WHAT THIS TASK INVOLVES. In the listing that follows, how many lines hold the string "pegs"? Answer with the number only.

SUPPLIED ENTRIES.
———
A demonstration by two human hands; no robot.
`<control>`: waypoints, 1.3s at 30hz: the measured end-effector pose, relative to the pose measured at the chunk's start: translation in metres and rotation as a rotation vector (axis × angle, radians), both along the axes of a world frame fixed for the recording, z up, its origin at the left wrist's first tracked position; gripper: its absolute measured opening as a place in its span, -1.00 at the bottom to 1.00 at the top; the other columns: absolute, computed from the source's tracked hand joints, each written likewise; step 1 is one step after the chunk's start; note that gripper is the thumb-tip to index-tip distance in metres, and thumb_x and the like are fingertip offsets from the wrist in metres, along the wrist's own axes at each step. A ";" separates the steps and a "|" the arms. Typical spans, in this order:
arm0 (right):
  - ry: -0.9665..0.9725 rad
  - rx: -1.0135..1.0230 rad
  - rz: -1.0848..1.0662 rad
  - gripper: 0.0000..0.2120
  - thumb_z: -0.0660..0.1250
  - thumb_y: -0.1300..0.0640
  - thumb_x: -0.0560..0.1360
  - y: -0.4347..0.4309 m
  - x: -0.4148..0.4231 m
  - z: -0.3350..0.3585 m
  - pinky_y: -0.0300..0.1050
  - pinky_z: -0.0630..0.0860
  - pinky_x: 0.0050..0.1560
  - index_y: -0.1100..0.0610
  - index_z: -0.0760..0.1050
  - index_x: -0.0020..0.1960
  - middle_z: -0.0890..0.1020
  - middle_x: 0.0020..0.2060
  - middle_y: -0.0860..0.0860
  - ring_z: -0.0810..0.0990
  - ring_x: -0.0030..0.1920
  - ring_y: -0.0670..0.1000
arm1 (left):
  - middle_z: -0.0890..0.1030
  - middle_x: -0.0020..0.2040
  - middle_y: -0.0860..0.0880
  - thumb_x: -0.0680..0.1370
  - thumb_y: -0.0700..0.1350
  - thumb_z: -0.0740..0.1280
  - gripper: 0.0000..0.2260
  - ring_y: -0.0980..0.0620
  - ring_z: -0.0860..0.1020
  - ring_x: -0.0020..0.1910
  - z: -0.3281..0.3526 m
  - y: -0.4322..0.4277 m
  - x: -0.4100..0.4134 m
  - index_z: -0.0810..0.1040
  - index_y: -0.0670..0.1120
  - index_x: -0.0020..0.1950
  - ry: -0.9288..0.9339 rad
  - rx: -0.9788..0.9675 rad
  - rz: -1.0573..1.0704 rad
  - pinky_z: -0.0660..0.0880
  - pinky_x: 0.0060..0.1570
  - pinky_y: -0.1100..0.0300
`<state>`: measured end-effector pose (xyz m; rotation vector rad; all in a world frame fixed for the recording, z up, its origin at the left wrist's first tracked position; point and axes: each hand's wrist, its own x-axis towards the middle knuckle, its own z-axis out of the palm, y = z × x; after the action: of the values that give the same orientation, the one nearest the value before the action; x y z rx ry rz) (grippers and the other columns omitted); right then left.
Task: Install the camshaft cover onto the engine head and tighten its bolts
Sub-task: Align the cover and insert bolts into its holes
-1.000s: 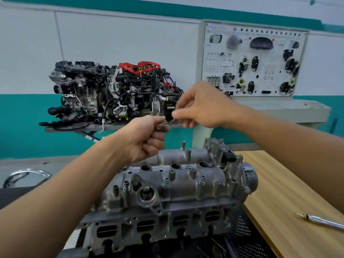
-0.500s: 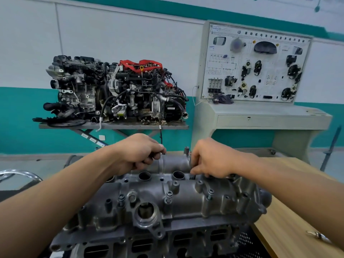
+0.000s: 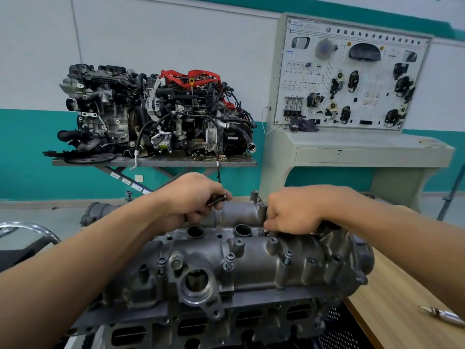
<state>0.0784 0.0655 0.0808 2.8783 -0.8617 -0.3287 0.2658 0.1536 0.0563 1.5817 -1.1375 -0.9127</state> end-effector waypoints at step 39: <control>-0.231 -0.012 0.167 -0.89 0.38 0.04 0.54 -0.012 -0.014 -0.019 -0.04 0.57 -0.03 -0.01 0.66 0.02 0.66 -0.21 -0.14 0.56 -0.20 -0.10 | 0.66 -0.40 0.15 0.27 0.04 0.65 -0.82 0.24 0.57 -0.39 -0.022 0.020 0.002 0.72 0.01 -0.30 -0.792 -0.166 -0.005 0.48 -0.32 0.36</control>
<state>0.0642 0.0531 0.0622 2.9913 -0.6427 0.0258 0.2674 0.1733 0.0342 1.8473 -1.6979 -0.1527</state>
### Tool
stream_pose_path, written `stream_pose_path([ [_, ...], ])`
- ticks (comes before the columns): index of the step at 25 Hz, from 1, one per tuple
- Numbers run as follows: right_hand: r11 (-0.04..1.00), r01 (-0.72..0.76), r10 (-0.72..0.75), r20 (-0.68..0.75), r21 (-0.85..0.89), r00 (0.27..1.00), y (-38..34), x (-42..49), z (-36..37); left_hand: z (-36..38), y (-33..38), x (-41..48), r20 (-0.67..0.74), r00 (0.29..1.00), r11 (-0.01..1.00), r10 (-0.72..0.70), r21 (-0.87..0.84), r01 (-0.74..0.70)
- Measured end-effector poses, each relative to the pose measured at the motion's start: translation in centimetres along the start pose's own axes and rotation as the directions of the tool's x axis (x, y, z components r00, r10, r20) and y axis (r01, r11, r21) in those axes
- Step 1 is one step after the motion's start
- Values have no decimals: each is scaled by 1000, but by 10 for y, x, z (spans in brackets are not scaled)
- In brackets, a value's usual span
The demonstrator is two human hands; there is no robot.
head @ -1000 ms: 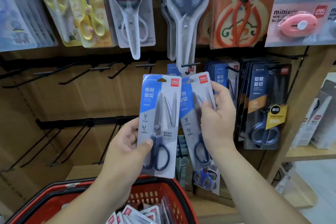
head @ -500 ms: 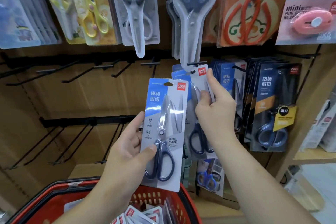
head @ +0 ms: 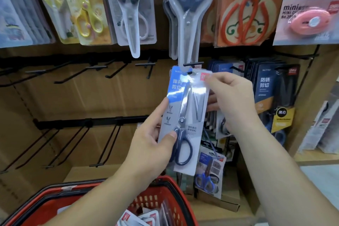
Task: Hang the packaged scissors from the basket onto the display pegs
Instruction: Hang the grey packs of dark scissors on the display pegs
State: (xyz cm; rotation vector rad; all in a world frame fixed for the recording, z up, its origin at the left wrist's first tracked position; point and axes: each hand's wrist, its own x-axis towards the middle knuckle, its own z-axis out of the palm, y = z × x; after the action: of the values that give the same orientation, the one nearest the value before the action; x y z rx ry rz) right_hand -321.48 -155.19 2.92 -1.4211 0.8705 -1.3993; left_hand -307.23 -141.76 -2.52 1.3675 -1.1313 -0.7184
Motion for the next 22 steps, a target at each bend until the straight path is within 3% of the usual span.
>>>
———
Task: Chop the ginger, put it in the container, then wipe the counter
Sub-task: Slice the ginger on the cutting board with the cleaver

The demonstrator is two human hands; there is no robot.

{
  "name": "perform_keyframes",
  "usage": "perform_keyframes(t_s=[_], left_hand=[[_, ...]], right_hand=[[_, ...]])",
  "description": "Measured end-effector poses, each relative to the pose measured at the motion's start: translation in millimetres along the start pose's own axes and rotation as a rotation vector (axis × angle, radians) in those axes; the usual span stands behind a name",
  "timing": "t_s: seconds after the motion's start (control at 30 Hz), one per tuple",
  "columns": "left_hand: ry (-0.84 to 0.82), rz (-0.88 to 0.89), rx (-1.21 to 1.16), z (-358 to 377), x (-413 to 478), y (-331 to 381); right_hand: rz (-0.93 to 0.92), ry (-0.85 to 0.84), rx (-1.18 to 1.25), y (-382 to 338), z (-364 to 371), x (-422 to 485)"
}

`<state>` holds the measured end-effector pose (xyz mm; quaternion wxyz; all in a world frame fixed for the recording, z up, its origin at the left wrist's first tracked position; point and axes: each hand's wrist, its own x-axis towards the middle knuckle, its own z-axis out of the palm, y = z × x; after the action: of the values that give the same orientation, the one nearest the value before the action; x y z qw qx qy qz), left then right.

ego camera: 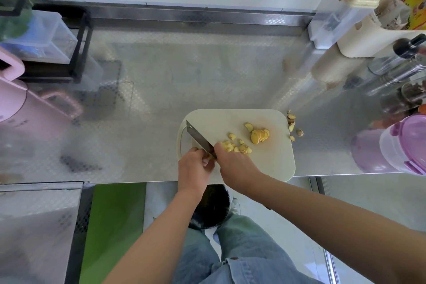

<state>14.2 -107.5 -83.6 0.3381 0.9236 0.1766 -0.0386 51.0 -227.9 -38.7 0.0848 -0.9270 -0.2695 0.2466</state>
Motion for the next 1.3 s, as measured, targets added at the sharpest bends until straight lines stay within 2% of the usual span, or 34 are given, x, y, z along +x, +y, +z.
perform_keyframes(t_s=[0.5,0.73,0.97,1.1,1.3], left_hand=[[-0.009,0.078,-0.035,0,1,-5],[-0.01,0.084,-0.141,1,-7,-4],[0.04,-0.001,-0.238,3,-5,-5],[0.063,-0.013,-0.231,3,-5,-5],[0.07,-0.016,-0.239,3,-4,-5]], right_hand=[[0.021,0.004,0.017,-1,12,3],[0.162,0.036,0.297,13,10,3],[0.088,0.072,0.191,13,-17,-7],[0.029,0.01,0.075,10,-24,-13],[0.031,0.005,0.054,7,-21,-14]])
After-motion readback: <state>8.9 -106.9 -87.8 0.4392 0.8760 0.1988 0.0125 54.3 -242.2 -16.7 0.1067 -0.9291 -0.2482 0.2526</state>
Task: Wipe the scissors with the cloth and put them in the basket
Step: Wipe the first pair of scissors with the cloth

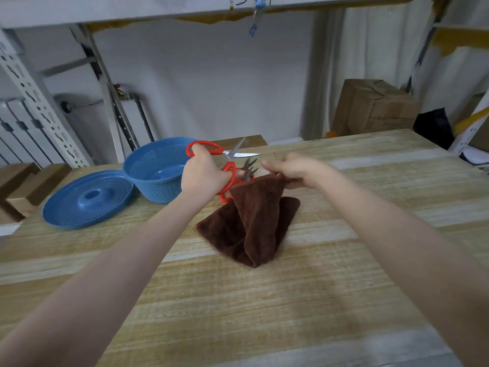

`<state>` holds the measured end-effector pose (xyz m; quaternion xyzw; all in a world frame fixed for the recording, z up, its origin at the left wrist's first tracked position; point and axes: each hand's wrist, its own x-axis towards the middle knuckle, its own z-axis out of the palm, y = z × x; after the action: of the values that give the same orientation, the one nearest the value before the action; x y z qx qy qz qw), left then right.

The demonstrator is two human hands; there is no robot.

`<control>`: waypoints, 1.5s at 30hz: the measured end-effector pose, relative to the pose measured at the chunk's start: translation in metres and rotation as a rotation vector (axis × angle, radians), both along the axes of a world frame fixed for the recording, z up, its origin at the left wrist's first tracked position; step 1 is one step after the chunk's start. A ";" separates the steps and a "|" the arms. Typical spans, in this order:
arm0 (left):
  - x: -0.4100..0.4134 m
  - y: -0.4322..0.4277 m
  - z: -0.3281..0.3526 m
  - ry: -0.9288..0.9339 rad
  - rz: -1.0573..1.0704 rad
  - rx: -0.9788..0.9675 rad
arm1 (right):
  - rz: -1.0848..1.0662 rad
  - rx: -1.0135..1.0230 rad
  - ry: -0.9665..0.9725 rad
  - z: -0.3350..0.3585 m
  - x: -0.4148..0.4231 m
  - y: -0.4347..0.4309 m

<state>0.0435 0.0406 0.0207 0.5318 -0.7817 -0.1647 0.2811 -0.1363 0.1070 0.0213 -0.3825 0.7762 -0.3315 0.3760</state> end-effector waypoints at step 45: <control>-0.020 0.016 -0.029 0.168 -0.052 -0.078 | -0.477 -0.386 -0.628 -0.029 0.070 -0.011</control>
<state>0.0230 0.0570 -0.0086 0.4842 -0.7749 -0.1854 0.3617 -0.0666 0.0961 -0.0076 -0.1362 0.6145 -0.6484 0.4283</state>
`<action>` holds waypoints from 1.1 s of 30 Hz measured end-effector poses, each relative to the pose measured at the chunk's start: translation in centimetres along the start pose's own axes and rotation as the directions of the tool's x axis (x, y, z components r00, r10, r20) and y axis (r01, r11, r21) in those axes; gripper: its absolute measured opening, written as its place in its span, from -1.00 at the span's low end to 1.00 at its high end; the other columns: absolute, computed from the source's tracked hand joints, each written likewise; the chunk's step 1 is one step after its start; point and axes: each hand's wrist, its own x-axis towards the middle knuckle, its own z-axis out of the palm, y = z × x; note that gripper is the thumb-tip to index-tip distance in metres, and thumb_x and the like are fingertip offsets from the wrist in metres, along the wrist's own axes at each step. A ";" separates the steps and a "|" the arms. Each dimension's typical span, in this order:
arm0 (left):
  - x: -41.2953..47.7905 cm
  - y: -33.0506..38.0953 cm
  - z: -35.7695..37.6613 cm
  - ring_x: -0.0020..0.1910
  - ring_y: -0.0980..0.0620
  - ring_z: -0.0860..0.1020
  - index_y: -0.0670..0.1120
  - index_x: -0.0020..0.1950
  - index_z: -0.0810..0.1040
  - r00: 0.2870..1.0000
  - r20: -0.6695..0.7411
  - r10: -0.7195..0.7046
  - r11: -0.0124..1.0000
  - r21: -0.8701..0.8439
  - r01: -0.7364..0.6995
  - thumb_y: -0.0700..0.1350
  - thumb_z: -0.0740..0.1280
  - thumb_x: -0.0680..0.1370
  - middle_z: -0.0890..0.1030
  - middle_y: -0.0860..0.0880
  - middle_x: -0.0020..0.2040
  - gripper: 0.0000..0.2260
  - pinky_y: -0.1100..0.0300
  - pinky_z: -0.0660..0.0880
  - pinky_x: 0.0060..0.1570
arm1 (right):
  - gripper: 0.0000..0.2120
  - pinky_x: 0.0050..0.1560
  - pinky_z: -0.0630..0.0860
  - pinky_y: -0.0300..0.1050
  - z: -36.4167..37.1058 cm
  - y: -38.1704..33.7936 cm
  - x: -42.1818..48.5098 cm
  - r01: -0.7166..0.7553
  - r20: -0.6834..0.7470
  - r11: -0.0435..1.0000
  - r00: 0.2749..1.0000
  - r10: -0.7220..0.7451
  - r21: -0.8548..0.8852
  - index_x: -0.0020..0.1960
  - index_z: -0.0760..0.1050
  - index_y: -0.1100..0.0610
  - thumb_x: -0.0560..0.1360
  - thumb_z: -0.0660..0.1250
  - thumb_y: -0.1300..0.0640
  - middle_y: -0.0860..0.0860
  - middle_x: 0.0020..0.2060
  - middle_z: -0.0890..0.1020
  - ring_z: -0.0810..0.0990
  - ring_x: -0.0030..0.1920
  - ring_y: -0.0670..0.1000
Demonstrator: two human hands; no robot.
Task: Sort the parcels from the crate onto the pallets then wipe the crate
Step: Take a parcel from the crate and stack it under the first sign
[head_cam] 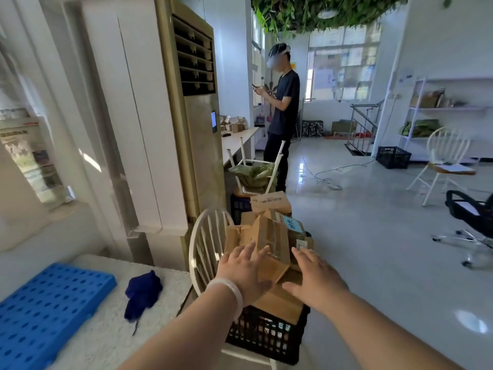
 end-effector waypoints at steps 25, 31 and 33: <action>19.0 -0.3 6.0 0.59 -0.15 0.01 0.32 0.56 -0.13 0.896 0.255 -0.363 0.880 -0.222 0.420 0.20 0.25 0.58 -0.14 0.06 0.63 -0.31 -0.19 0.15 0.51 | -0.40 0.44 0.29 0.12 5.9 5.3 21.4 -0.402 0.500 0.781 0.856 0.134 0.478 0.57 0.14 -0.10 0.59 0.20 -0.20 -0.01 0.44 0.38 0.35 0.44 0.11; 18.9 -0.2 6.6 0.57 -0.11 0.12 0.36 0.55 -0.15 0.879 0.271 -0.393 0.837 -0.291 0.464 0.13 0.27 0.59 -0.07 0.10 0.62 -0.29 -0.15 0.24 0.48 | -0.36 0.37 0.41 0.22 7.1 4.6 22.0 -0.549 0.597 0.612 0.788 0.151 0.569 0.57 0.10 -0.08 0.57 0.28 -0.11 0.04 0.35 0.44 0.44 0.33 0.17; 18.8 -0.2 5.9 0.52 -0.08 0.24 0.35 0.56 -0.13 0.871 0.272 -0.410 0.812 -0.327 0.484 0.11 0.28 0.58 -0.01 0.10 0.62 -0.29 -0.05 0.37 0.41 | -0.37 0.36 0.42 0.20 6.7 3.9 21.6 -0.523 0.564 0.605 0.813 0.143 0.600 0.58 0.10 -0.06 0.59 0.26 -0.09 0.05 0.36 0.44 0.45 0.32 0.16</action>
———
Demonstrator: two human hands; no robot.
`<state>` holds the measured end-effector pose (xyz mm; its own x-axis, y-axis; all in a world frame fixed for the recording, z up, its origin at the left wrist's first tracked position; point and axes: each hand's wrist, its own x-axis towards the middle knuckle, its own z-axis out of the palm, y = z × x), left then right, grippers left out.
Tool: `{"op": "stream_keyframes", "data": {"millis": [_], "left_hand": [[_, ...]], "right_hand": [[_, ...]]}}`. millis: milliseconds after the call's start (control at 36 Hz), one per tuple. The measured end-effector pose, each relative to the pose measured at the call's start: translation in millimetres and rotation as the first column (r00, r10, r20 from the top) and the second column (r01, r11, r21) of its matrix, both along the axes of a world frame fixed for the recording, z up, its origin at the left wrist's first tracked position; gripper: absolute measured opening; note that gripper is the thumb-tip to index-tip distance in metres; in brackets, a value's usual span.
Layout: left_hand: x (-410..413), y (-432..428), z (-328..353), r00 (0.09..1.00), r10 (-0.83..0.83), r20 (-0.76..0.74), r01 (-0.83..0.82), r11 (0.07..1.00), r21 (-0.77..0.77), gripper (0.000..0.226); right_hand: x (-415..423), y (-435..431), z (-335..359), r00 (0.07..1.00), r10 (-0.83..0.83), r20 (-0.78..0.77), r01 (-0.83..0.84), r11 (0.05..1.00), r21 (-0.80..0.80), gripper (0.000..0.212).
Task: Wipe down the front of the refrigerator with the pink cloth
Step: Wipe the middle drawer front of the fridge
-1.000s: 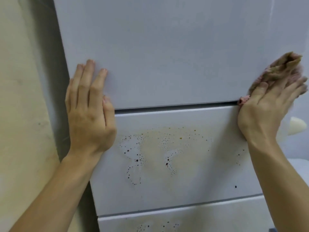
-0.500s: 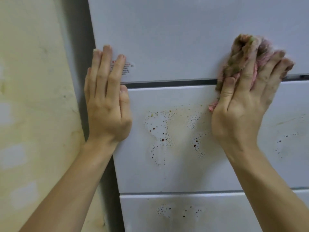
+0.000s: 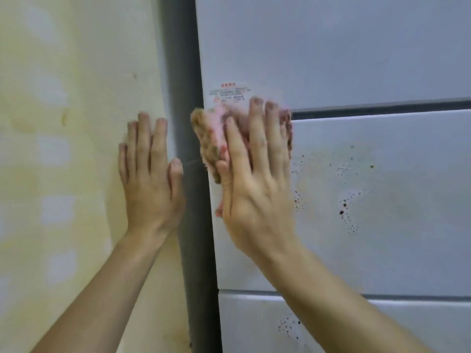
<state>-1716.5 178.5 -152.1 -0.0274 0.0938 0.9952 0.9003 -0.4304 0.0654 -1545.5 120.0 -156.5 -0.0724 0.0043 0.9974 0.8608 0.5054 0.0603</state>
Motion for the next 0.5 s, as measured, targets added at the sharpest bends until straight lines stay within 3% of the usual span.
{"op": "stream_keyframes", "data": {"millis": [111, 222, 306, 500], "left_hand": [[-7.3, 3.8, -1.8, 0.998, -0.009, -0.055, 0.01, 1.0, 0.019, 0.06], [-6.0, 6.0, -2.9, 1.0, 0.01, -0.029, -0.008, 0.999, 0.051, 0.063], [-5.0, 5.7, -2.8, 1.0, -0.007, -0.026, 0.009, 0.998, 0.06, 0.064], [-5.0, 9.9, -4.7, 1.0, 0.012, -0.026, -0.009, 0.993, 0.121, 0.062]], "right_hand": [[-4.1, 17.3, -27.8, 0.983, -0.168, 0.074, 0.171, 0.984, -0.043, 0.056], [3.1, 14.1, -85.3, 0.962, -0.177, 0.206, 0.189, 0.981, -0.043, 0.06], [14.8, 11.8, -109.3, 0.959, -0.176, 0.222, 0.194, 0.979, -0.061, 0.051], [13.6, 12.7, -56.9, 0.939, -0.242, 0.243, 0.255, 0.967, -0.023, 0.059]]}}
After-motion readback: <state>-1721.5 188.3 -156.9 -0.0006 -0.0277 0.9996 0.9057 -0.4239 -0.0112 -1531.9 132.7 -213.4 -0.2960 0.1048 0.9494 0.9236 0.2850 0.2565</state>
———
TASK SOLUTION. 2